Remember, to get 3 degrees of warming by a doubling of CO2, climate models need positive feedbacks on top of the direct radiative effect of CO2. The main positive feedbacks are an increase of water vapor (itself a greenhouse gas) and clouds (mainly a decrease in low level clouds that reflect incoming solar radiation). This can be seen in the following figure from IPCC AR4:

As you can see, by far the largest feedback in the models is water vapor (wv). AR4 suggested observational evidence for an increase in water vapor showing this graph:

The Summary for Policy Makers of AR4 concluded:

The average atmospheric water vapour content has increased since at least the 1980s over land and ocean as well as in the upper troposphere. The increase is broadly consistent with the extra water vapour that warmer air can hold.

Roger mentions a blog article I wrote last year after giving a presentation at the Dutch water institute Wetsus. That blog post shows a couple of very carefully worded statements by Vonder Haar throughout the last couple of years. In 2010 he wrote in the abstract for a conference:

By examining the 12 year record [1988-1999], a decrease of TPW at a rate of -0.29 mm / decade is observed. This relationship is significant at the 95 % but not at the 99 % level. A downward trend would be intriguing since there should be a positive slope if a global warming signal was present. However, by subdividing the data into two halves (1988-1993) and 1994-1999, trends with opposite signs are detected. Since the trend is not robust by subdividing the data, we conclude the global TPW has no significant trend from the NVAP dataset studied here.

In my blog post in April 2011 I also quoted an email of Tom Vonder Haar to me:

We have most definitely never said the preliminary NVAP data show a negative trend and anyone who does is making a false scientific statement.
All we can say at present is that the preliminary NVAP data, according to the Null Hypothesis, cannot disprove a trend in global water vapor either positive or negative.
In addition, there are good reasons based upon both Sampling / Signal Processing Theory and observed natural fluctuations of water vapor ( ENSO’s, Monsoons, volcanic events, etc. ) to believe that there are no sufficient data sets on hand with a long enough period of record from any source to make a conclusive scientific statement about global water vapor trends.

Now given the above statements about lack of trends the new results are not unexpected, but still very important.

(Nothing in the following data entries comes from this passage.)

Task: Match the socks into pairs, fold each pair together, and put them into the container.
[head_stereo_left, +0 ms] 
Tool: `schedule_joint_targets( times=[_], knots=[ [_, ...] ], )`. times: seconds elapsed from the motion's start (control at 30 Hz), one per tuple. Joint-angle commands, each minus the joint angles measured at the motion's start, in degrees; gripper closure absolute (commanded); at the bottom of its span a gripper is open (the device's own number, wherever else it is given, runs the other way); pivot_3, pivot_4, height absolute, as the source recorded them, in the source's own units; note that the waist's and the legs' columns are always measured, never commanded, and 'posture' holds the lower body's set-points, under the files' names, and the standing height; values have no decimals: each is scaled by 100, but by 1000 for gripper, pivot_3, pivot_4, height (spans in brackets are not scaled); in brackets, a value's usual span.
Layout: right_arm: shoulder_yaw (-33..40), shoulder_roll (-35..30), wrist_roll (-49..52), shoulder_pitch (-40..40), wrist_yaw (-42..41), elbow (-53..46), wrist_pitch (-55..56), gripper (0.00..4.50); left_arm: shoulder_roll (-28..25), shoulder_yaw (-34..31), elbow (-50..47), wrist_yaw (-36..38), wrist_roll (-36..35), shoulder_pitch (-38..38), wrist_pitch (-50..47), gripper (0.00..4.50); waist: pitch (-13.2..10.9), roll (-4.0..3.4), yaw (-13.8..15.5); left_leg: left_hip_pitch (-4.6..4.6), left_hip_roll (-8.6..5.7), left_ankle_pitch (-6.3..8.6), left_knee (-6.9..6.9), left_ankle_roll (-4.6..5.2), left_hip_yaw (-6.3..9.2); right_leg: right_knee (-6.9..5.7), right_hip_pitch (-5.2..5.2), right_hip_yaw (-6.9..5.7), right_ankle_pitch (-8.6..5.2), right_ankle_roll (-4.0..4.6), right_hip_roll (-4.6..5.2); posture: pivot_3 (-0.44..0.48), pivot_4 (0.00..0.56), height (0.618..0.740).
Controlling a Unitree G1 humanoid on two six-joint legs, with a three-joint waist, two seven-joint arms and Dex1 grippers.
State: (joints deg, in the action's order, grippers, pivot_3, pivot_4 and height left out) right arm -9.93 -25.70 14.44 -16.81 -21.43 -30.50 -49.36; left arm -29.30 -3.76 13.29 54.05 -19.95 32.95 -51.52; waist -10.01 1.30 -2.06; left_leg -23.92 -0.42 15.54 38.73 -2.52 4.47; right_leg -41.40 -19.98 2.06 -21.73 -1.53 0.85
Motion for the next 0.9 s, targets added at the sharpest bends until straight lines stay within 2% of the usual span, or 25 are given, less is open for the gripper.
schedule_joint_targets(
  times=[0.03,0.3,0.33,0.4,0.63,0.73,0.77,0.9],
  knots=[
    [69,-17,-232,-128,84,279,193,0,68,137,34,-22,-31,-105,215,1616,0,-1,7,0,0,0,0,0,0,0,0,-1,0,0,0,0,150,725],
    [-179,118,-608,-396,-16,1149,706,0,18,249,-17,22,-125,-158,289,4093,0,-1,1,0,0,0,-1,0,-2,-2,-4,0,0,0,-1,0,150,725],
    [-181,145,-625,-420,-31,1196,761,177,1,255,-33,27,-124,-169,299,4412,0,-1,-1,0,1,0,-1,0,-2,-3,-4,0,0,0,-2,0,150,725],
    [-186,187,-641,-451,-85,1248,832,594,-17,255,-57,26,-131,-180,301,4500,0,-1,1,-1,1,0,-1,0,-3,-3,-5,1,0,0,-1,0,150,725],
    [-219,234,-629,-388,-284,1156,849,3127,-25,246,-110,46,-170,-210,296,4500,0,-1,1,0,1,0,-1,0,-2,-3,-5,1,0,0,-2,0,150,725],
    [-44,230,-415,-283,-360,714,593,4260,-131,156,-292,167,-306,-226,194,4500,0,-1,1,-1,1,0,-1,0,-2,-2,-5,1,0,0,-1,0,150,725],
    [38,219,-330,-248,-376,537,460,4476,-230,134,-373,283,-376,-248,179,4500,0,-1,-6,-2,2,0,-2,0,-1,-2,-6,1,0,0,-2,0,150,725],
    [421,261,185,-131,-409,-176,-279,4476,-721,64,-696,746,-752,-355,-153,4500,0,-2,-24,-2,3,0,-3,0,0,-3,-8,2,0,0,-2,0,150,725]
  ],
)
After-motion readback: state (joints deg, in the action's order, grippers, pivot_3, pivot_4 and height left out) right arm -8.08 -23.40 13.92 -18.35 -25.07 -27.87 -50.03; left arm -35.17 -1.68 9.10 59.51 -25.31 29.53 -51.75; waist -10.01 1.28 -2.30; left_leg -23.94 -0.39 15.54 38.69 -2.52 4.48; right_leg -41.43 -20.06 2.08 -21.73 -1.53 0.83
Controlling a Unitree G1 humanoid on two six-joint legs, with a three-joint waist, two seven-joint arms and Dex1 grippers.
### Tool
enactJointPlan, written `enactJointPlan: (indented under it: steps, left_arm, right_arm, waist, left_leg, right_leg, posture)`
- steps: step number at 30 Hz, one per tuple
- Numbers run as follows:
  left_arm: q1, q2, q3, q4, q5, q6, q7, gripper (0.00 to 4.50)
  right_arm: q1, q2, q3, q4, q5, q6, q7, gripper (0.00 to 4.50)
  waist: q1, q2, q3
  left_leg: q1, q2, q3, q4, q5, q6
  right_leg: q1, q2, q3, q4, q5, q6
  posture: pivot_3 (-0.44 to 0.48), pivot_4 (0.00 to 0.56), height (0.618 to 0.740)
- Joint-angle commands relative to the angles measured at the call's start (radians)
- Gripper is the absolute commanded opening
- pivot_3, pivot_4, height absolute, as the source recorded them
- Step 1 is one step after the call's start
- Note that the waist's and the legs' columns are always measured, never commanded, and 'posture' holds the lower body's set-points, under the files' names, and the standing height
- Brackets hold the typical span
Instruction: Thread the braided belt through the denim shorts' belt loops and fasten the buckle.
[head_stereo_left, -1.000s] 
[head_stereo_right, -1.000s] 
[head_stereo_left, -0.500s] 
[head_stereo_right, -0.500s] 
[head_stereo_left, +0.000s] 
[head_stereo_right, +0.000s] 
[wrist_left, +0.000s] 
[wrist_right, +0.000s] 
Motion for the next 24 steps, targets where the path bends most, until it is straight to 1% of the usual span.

Vonder Haar is still very careful about the results writing at the end of the paper:

The results of Figs. 1 and 4 (note Fig. 4 is the figure at the top of this post) have not been subjected to detailed global or regional trend analyses, which will be a topic for a forthcoming paper. Such analyses must account for the changes in satellite sampling discussed in the supplement. Therefore, at this time, we can neither prove nor disprove a robust trend in the global water vapor data.

The paper itself – excuse the pun – is very dry. It’s just a description of the new NVAP dataset. So we will have to wait for more papers based on this dataset. The deadline for AR5 is in two weeks. It will be interesting to see what they make of this new dataset and the prove or disprove of a robust trend in water vapor.